** About this task **
Once you find the line containing "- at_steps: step" in the data below, copy it and each following line exactly, up to and including the line containing "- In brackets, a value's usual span", and nothing else.

-- Given data follows --

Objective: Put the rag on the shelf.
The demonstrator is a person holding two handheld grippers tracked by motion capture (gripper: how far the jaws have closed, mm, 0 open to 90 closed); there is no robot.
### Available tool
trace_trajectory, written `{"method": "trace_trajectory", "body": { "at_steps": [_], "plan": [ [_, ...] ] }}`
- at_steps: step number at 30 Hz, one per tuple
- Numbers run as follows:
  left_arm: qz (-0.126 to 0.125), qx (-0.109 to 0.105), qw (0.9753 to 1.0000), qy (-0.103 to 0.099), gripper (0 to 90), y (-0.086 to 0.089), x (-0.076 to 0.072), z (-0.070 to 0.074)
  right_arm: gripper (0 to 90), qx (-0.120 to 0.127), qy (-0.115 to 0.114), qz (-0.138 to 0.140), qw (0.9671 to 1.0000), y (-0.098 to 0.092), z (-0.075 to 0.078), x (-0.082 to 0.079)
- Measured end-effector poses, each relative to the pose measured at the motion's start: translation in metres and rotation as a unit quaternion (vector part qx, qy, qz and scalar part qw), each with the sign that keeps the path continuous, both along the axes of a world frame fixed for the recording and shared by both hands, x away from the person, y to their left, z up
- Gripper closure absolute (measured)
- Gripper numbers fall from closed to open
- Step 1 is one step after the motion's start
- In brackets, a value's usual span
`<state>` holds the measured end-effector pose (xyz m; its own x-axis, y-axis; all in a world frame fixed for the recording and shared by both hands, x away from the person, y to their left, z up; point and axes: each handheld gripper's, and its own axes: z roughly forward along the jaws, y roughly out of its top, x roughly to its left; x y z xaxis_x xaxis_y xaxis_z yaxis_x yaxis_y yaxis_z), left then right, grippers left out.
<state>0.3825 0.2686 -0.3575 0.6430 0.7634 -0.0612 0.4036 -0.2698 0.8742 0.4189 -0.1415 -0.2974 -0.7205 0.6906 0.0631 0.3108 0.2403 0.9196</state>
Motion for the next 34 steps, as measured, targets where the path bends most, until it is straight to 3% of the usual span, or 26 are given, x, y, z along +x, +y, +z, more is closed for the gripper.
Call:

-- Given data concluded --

** Response to the task **
- at_steps: step number at 30 Hz, one per tuple
- Numbers run as follows:
  left_arm: qz (-0.126 to 0.125), qx (-0.109 to 0.105), qw (0.9753 to 1.0000), qy (-0.103 to 0.099), gripper (0 to 90), y (-0.086 to 0.089), x (-0.076 to 0.072), z (-0.070 to 0.074)
  right_arm: gripper (0 to 90), qx (-0.120 to 0.127), qy (-0.115 to 0.114), qz (-0.138 to 0.140), qw (0.9671 to 1.0000), y (-0.098 to 0.092), z (-0.075 to 0.078), x (-0.082 to 0.079)
- Measured end-effector poses, each relative to the pose measured at the motion's start: translation in metres and rotation as a unit quaternion (vector part qx, qy, qz and scalar part qw), each with the sign that keeps the path continuous, both along the axes of a world frame fixed for the recording and shared by both hands, x away from the person, y to their left, z up
- Gripper closure absolute (measured)
- Gripper numbers fall from closed to open
- Step 1 is one step after the motion's start
- In brackets, a value's usual span

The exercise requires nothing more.